In deze zaak heeft de kantonrechter van de Rechtbank Gelderland op 31 juli 2014 een beschikking gegeven met betrekking tot de Stichting Bronn, die als bewindvoerder fungeert. De aanleiding voor deze beschikking was een bezoek van mr. P. Penders, kantonrechter van de rechtbank Oost-Brabant, aan het kantoor van de bewindvoerder op 27 juni 2014. Tijdens dit bezoek werden verschillende fouten in de dossiers van de bewindvoerder geconstateerd. Hierop volgde een oproep voor een gesprek met de betrokken kantonrechters, waaronder mr. F. Gerard en mr. W. Haasnoot, om de gebreken te bespreken. Het gesprek vond plaats op 8 juli 2014, waarbij mr. M. Vanhommerig in plaats van mr. F. Gerard aanwezig was.
Na het gesprek heeft de bewindvoerder op 14 juli 2014 een plan van aanpak ingediend. Op 22 juli 2014 heeft mr. P.A.M. Penders gesproken met drie van de vier fungerende bewindvoerders. Gezien de geconstateerde tekortkomingen en het gebrek aan vertrouwen in de mogelijkheid van de bewindvoerder om deze binnen een redelijke termijn te herstellen, heeft de kantonrechter besloten om de Stichting Bronn te schorsen in alle zaken waarin zij als bewindvoerder is aangesteld. De kantonrechter heeft daarbij gelast dat de bewindvoerder de betaling van de vaste lasten en het leefgeld van de rechthebbenden blijft voldoen totdat een opvolgend bewindvoerder is aangesteld.
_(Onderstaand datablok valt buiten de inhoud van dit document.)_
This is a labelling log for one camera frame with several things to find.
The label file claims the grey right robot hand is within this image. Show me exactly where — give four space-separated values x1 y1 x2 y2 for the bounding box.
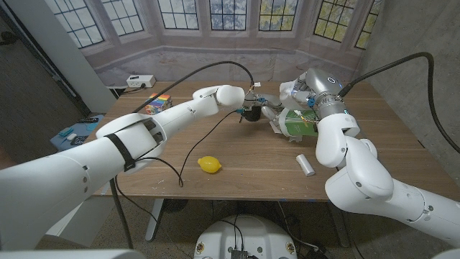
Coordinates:
293 68 349 119

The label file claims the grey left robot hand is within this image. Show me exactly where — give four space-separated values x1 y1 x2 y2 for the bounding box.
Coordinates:
244 91 288 134

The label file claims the green cardboard box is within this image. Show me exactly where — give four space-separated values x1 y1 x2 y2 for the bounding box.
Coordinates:
279 107 321 137

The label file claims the black cup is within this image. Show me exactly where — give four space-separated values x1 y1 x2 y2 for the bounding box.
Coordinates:
242 104 262 122

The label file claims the white cylindrical tape roll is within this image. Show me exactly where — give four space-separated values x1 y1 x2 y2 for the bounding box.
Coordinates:
295 153 316 178

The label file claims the yellow lemon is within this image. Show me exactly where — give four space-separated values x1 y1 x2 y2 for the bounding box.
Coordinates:
197 155 223 174

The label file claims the rainbow striped box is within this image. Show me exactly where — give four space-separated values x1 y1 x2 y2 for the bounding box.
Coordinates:
144 93 173 115

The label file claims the printed window backdrop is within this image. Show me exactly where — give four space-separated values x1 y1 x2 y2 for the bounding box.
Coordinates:
42 0 385 83

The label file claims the white power strip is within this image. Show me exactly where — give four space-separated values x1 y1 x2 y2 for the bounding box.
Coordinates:
125 74 157 88

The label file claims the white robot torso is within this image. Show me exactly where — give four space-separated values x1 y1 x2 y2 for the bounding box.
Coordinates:
193 214 298 259

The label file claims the metal table leg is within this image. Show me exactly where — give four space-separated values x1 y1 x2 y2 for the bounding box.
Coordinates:
326 203 350 248
144 199 165 242

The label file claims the white pillar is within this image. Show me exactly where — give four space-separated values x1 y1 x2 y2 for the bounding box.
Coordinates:
5 0 118 105

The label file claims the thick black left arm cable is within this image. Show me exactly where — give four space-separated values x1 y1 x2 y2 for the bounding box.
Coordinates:
132 60 255 114

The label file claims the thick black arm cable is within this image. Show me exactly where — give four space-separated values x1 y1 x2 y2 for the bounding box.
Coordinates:
337 51 460 155
132 60 255 114

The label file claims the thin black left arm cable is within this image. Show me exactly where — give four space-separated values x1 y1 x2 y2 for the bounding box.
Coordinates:
114 110 238 231

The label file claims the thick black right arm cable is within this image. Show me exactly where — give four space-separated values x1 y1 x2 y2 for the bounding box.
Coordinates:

De kantonrechter heeft in zijn beoordeling benadrukt dat de bewindvoerder verantwoordelijk is voor het beheer van de financiën van kwetsbare personen en dat deze zorgvuldigheid niet altijd is nageleefd. Er zijn diverse tekortkomingen geconstateerd, zoals het niet tijdig aanvragen van toeslagen en het onterecht betalen van kosten. De kantonrechter heeft geconcludeerd dat er onvoldoende vertrouwen is dat de belangen van de rechthebbenden op korte termijn adequaat zullen worden behartigd, wat heeft geleid tot de schorsing van de bewindvoerder.